Support for GPU/CPU Acceleration

GPU Acceleration

  • If your system is equipped with an NVIDIA GPU and you want to utilize GPU acceleration for model training, you can install the RAPIDS cuML package by executing the following command:

pip install cudf-cu11 cuml-cu11 --extra-index-url=https://pypi.nvidia.com
  • The cuml package provides GPU-accelerated implementations of various machine learning algorithms. By installing this package, you can leverage the power of your GPU to significantly improve the speed and performance of your machine learning workflows.

  • For the list of supported algorithms, please refer https://docs.rapids.ai/api/cuml/stable/api/#regression-and-classification

  • Acceleration extensions can ben enabled by passing the parameter enable_acceleration_extensions=True during the initialize phase.

CPU Acceleration

  • If your system is equipped with an Intel CPU and you want to utilize CPU acceleration for model training, you can install the Intel® Extension for Scikit-learn package by executing the following command:

pip install -U scikit-learn-intelex
  • The scikit-learn-intelex package provides CPU-accelerated implementations of Scikit-learn algorithms. By installing this package, you can leverage the power of your Intel CPU to significantly improve the speed and performance of your machine learning workflows.

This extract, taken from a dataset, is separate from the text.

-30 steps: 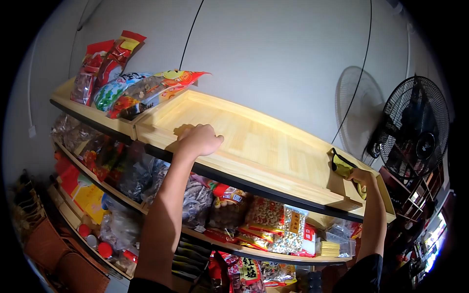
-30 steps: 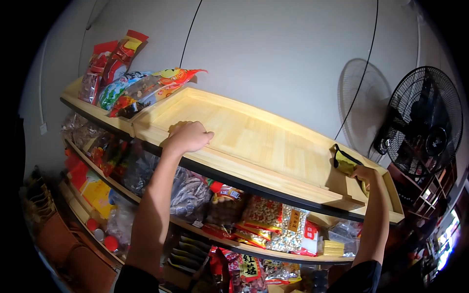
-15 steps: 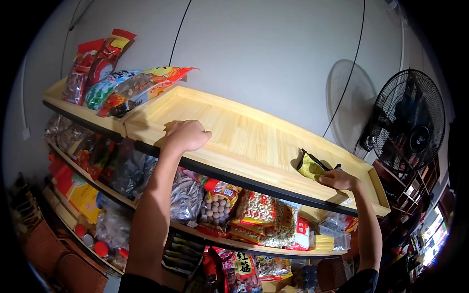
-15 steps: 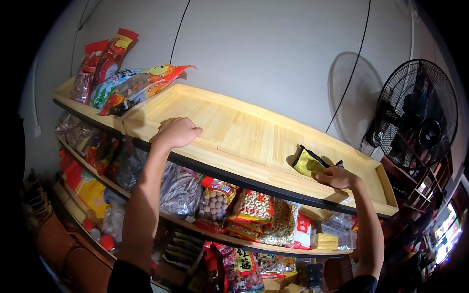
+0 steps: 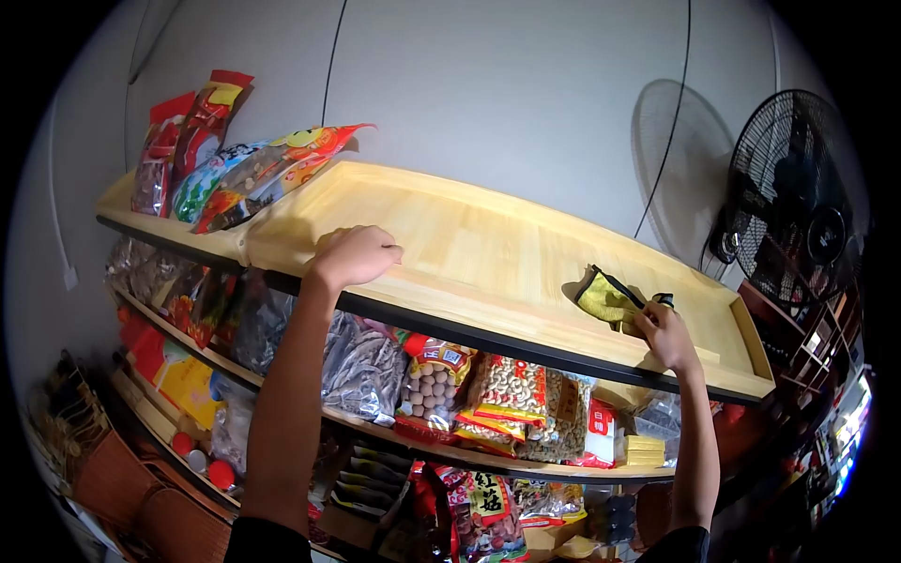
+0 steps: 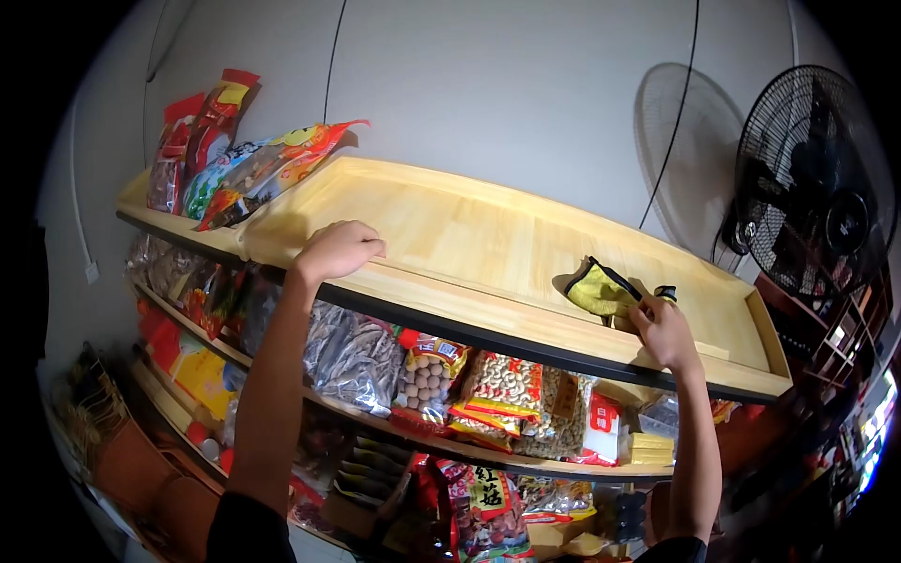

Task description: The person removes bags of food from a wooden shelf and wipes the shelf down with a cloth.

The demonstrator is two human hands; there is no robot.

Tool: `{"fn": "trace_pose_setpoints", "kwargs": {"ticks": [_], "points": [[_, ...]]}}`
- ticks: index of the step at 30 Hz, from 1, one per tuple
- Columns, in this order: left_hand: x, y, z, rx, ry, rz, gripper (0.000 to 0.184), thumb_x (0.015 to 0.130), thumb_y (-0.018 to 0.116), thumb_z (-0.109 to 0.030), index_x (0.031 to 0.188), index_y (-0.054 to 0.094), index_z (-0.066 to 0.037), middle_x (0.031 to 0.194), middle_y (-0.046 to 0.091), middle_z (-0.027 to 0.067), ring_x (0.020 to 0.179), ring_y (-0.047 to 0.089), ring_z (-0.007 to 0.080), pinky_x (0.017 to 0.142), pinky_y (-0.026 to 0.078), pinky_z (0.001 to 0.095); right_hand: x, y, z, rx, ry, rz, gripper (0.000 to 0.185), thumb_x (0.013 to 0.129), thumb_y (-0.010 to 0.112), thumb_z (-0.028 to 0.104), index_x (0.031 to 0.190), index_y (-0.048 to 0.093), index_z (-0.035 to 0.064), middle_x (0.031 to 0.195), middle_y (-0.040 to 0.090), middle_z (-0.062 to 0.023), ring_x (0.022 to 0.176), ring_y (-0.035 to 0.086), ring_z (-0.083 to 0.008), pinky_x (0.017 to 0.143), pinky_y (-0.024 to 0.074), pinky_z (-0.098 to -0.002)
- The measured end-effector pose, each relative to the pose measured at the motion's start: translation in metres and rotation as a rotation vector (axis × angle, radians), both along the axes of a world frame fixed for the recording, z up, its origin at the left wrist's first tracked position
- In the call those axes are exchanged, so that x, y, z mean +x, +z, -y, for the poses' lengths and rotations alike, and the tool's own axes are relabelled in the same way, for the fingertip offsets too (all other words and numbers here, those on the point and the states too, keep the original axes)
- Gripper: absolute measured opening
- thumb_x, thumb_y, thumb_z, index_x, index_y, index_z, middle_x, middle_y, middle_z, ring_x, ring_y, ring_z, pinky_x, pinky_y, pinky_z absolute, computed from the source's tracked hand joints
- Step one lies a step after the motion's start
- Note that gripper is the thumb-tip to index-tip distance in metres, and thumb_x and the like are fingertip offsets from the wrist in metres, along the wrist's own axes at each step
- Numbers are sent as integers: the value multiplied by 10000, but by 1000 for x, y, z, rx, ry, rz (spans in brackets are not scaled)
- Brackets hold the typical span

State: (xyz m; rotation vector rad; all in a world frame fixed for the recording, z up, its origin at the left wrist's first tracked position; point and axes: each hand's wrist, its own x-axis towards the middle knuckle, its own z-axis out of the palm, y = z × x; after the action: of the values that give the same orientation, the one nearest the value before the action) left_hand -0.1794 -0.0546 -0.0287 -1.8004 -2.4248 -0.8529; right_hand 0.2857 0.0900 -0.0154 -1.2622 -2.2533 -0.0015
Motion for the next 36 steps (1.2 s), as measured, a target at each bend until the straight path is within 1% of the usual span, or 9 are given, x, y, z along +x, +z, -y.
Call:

  • For the list of supported algorithms, please refer to the Intel® Extension for Scikit-learn documentation.

  • Acceleration extensions can ben enabled by passing the parameter enable_acceleration_extensions=True during the initialize phase.

Minimal package vs Full package

Below functionalities are available only with complete package installation

  • Data extraction from RDBMS or cloud

  • EDA Visualizations using dtale and sweetviz

  • CPU/GPU Acceleration

Alternatively a single optional package can be installed using the pip command. For example, if you would like to extract data from Amazon S3 but do not wish to install other optional packages :

pip install boto3

License

This project is licensed under the MIT License.

See Third Party Libraries for license details of third party libraries included in the distribution.